▶ **DATASET EXTRACT**
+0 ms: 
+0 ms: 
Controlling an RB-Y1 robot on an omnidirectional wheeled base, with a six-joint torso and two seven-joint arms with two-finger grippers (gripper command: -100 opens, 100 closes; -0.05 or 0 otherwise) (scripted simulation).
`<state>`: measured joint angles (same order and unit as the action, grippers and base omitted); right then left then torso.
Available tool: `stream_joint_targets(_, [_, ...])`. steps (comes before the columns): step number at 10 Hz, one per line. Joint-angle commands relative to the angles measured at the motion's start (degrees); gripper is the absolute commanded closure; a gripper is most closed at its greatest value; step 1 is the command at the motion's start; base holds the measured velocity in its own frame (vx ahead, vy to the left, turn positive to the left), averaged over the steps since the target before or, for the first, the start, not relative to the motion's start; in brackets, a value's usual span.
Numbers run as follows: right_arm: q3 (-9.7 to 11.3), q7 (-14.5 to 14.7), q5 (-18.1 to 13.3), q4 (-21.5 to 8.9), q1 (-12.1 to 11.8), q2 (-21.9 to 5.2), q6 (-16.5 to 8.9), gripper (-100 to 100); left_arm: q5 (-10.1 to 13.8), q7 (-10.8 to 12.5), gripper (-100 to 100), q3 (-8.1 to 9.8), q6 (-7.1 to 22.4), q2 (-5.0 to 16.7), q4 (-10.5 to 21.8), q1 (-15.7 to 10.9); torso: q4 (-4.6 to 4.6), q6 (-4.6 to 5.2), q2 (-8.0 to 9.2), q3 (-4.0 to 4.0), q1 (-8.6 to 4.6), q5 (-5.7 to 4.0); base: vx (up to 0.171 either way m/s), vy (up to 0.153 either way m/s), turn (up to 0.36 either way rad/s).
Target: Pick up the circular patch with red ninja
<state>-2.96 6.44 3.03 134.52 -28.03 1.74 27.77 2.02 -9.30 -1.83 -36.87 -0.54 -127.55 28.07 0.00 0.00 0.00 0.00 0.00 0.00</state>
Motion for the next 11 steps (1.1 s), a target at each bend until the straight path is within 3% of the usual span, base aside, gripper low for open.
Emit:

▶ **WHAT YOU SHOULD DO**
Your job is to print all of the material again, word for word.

▶ **RESULT OF THE EXERCISE**
+0 ms: 
+0 ms: 
Controlling an RB-Y1 robot on an omnidirectional wheeled base, with a six-joint torso and two seven-joint arms with two-finger grippers (gripper command: -100 opens, 100 closes; -0.05 or 0 otherwise) (scripted simulation).
`<state>`: measured joint angles (same order and unit as the action, grippers and base omitted); right then left then torso.
Available tool: `stream_joint_targets(_, [_, ...])`. steps (comes before the columns): step number at 10 Hz, one per line. Joint-angle commands relative to the angles measured at the motion's start (degrees); gripper is the absolute commanded closure; a gripper is most closed at its greatest value; step 1 is the command at the motion's start; base holds the measured velocity in its own frame (vx ahead, vy to the left, turn positive to the left), averaged over the steps since the target before or, for the first, the start, not relative to the motion's start; in brackets, a value's usual span.
Numbers run as follows: right_arm: q3 (-9.7 to 11.3), q7 (-14.5 to 14.7), q5 (-18.1 to 13.3), q4 (-21.5 to 8.9), q1 (-12.1 to 11.8), q2 (-21.9 to 5.2), q6 (-16.5 to 8.9), gripper (-100 to 100); left_arm: q5 (-10.1 to 13.8), q7 (-10.8 to 12.5), gripper (-100 to 100), q3 (-8.1 to 9.8), q6 (-7.1 to 22.4), q2 (-5.0 to 16.7), q4 (-10.5 to 21.8), q1 (-15.7 to 10.9); torso: q4 (-4.6 to 4.6), q6 (-4.6 to 5.2), q2 (-8.0 to 9.2), q3 (-4.0 to 4.0), q1 (-8.6 to 4.6), q5 (-5.7 to 4.0); base: vx (up to 0.171 either way m/s), vy (up to 0.153 either way m/s), turn (up to 0.36 either way rad/s).
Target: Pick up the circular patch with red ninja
<state>-2.96 6.44 3.03 134.52 -28.03 1.74 27.77 2.02 -9.30 -1.83 -36.87 -0.54 -127.55 28.07 0.00 0.00 0.00 0.00 0.00 0.00</state>
Motion for the next 11 steps (1.1 s), a target at each bend until the straight path is within 3% of the usual span, base aside, gripper low for open.
Emit:

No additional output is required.